Reproduce exactly the span of lines beginning at the one with "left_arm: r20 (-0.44" and ending at the last line of the data below, omitting pictures.

__Source data__.
________________________________________
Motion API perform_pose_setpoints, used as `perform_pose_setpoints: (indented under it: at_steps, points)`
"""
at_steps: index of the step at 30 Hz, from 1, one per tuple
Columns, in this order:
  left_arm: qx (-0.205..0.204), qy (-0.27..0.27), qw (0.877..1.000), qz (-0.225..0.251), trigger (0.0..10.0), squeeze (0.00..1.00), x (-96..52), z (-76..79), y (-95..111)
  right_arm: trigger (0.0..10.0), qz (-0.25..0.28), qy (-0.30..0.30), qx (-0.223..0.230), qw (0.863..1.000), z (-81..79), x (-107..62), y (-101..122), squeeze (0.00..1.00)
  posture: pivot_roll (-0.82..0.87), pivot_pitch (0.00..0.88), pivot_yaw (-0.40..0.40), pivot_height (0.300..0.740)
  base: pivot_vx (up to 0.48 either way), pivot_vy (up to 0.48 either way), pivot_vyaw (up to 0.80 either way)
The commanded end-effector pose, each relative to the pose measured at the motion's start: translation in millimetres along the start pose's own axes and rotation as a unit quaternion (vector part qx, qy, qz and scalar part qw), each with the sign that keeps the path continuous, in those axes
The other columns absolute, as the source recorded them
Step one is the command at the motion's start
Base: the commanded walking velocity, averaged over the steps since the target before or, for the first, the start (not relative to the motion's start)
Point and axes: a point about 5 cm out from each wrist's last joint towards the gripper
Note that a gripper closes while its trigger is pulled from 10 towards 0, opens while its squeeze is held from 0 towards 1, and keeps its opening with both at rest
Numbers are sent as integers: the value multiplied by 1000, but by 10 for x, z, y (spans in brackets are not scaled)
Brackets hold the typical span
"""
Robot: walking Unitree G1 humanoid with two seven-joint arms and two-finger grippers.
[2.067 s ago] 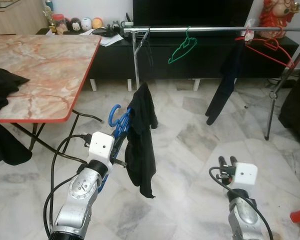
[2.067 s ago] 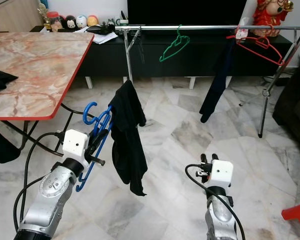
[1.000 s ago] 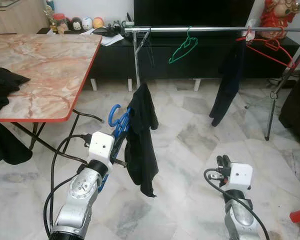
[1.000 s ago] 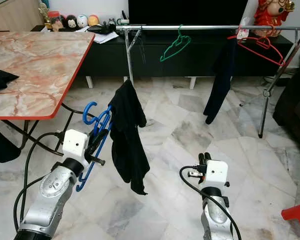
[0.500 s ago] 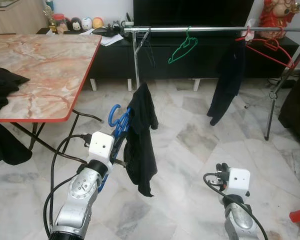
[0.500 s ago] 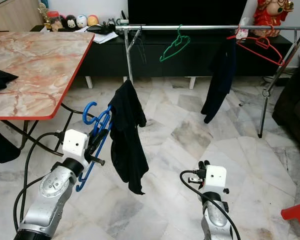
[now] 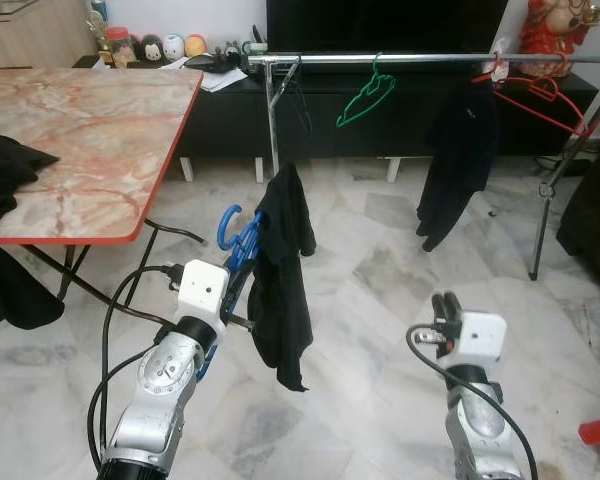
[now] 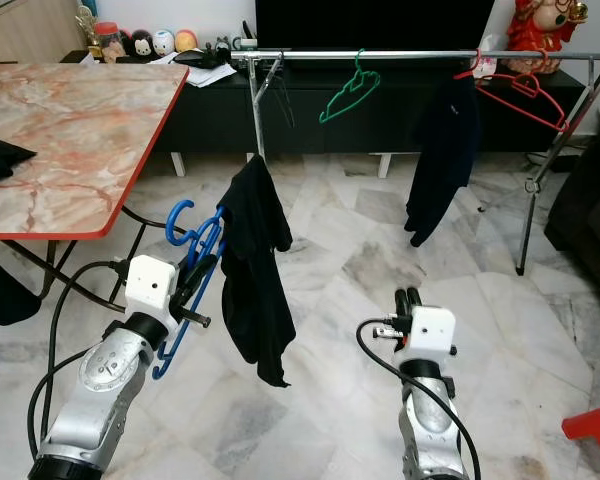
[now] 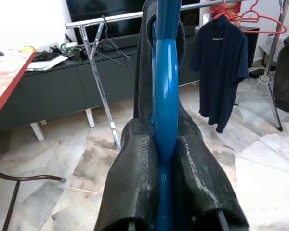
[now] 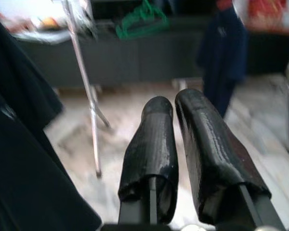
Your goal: Hang hanger
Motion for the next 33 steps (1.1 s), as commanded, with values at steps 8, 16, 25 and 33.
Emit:
perform_pose_setpoints:
  at_steps: [8,16,25,33]
  points:
    - [9,-5,999,41,10000,0,48,26,150,10000,31,15,1,999,-67,47,153,1000,26,0,-31,740,0,0,0]
    - [9,-5,999,40,10000,0,47,24,148,10000,-13,18,-9,1000,-64,25,40,122,23,0,-29,740,0,0,0]
    - [9,-7,999,39,10000,0,58,28,144,10000,-295,9,26,955,47,-474,-869,0,25,0,-26,740,0,0,0]
    - [10,-5,999,39,10000,0,56,22,149,10000,-366,25,27,930,-39,-767,-1087,1000,32,0,-26,740,0,0,0]
Point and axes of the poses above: a point about 5 cm out from each wrist's last joint towards the gripper, its own x axis pointing out of the wrist towards the gripper, its own y axis along the axis of the wrist's last joint, z = x × y, and after that the axes turned 10 degrees about -x, right-handed
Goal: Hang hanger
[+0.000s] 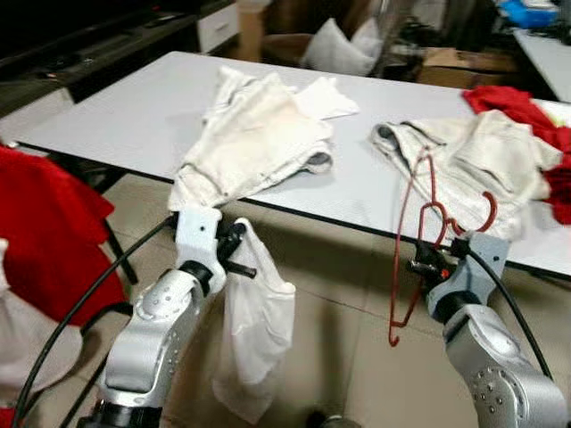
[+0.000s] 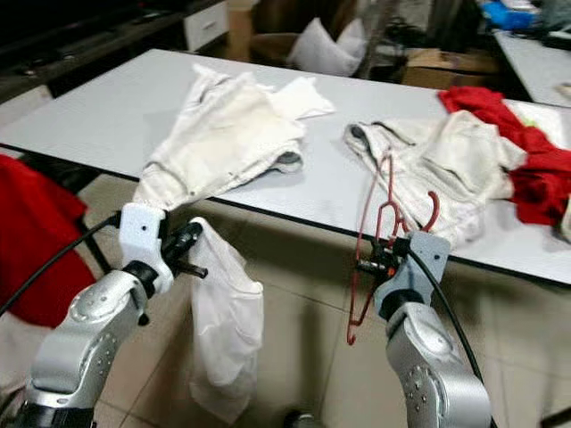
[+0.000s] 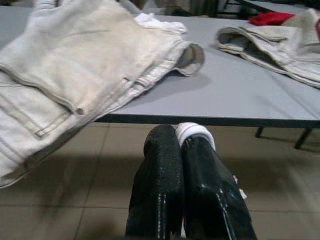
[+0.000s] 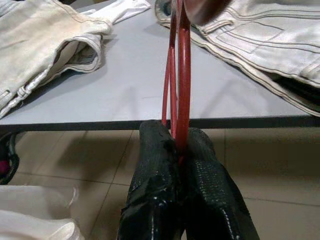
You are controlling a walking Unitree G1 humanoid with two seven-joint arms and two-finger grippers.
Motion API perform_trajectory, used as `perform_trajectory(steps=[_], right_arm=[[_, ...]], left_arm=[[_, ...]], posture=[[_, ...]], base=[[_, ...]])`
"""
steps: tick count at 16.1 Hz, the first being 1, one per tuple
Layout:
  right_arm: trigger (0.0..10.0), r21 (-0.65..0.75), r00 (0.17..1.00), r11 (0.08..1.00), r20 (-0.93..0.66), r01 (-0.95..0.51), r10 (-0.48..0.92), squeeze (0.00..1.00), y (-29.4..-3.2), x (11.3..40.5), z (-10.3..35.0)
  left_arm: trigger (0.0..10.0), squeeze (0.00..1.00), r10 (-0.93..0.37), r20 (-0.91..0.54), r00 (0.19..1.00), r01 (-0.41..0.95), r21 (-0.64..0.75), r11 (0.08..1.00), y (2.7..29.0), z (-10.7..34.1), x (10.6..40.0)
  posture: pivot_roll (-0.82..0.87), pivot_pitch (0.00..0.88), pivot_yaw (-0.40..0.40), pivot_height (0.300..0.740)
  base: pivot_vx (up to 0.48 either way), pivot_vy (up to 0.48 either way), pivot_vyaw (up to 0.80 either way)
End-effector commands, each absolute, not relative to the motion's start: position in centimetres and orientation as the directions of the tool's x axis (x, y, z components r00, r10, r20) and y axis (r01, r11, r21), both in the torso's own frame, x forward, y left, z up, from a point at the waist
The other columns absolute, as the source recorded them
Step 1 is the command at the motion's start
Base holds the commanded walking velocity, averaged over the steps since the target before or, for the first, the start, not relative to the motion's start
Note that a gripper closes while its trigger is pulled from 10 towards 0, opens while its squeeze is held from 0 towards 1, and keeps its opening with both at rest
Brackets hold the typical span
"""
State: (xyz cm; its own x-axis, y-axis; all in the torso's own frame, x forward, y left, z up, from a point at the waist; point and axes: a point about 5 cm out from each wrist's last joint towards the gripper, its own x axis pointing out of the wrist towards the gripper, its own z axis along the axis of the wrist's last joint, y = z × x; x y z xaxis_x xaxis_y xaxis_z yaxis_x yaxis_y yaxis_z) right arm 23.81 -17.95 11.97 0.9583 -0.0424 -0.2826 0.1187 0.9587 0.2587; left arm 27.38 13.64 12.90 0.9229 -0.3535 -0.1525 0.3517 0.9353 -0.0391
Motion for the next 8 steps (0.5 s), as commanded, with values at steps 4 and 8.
perform_trajectory(steps=[4,8], right_arm=[[10.0,0.302,0.973,0.951,-0.231,0.074,-0.002,0.0,-17.21,23.78,12.89],[10.0,0.301,0.973,0.951,-0.229,0.075,-0.004,0.0,-17.1,23.8,13.0]], left_arm=[[10.0,0.0,-0.352,-0.124,0.928,0.354,-0.003,0.935,13.94,13.61,27.68],[10.0,0.0,-0.327,-0.125,0.937,0.327,-0.019,0.945,14.15,13.59,27.85]], posture=[[0.0,0.0,0.044,0.74],[0.0,0.0,0.046,0.74]], base=[[0.0,-0.398,0.0],[0.0,-0.087,0.0]])
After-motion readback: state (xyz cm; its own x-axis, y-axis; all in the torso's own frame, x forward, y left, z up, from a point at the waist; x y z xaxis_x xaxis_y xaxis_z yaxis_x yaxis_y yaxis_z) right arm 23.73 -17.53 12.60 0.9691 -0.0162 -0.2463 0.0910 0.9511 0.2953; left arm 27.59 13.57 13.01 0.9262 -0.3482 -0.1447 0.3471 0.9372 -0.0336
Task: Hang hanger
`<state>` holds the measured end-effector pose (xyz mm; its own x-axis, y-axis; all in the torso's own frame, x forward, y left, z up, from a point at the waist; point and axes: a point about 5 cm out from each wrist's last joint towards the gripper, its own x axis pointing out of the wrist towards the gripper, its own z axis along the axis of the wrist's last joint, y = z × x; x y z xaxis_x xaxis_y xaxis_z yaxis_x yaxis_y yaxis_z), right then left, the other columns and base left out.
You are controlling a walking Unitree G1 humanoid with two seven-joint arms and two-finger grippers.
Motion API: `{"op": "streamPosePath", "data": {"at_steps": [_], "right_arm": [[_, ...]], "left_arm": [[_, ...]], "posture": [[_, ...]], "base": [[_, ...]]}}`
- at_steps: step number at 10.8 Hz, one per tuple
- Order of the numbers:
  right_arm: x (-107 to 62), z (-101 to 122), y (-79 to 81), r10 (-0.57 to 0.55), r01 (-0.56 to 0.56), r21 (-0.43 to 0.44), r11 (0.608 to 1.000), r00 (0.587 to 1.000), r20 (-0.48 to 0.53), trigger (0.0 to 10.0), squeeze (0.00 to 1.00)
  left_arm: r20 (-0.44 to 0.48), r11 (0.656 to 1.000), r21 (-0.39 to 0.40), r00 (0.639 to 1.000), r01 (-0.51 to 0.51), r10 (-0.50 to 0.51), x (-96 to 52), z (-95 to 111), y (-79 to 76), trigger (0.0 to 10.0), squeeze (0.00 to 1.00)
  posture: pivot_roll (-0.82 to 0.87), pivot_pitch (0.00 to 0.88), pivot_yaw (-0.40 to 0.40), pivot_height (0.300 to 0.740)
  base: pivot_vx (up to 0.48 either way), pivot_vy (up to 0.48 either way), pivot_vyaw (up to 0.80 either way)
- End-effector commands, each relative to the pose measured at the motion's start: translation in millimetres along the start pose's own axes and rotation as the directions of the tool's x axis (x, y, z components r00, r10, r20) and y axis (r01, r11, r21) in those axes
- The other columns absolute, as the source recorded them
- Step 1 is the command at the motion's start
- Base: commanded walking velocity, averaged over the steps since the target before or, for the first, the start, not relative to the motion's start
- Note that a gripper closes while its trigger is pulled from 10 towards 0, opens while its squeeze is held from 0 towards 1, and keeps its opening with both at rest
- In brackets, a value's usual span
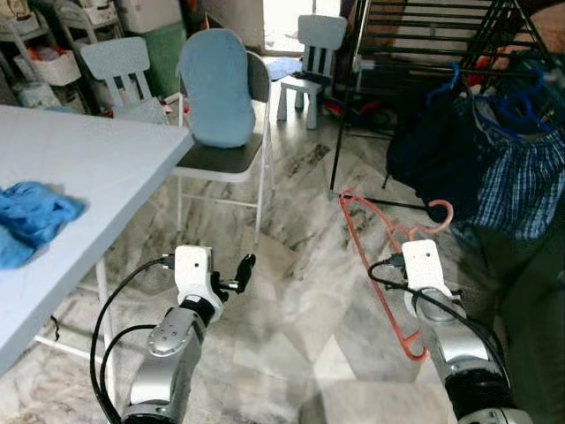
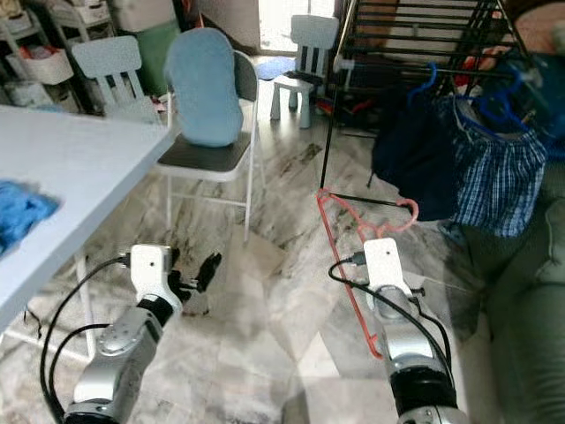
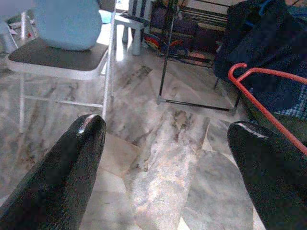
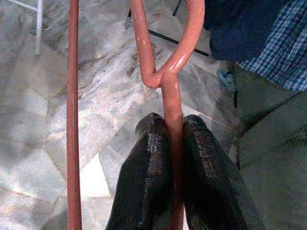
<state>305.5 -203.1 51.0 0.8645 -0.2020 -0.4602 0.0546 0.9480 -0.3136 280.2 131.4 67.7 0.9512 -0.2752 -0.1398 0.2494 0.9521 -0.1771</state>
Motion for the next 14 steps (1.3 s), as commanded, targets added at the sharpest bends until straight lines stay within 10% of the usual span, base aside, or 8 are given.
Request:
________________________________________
__Response to the task__.
  left_arm: r20 (-0.44 to 0.48), r11 (0.656 to 1.000), r21 (-0.39 to 0.40), r00 (0.639 to 1.000), r01 (-0.51 to 0.51), r10 (-0.50 to 0.51), x (-96 to 52), z (-95 to 111), y (-79 to 76), trigger (0.0 to 10.0), squeeze (0.00 to 1.00)
  posture: pivot_roll (-0.82 to 0.87), pivot_pitch (0.00 to 0.88), pivot_yaw (-0.40 to 0.40), pivot_height (0.300 to 0.740)
  base: pivot_vx (up to 0.48 either way), pivot_vy (up to 0.48 either way), pivot_vyaw (up to 0.80 either way)
- End-effector commands, each relative to the pose measured at the motion's start: translation in millimetres along the start pose's own axes and rotation as the directions of the tool's x axis (x, y, z components r00, r10, r20) and y axis (r01, r11, r21) in those axes
- The other columns absolute, as the source recorded them
- Step 1 is the command at the motion's start
- Base: commanded walking velocity, averaged over the steps since the target before or, for the first, the start, not relative to the motion's start
- Note that a gripper closes while its trigger is pulled from 10 towards 0, opens while its squeeze is held from 0 towards 1, and keeps its opening with both at rest
- In brackets, a value's usual span
<state>305.5 -203.1 51.0 0.8645 -0.2020 -0.4602 0.0546 0.9480 -0.3136 280.2 131.4 67.7 0.9512 -0.2752 -0.1398 0.2494 0.9521 -0.1771</state>
Motion for the next 14 steps (1.3 s), as commanded, targets added at the sharpest bends until straight lines stay within 10% of the usual span, base aside, or 8 are given.
Request:

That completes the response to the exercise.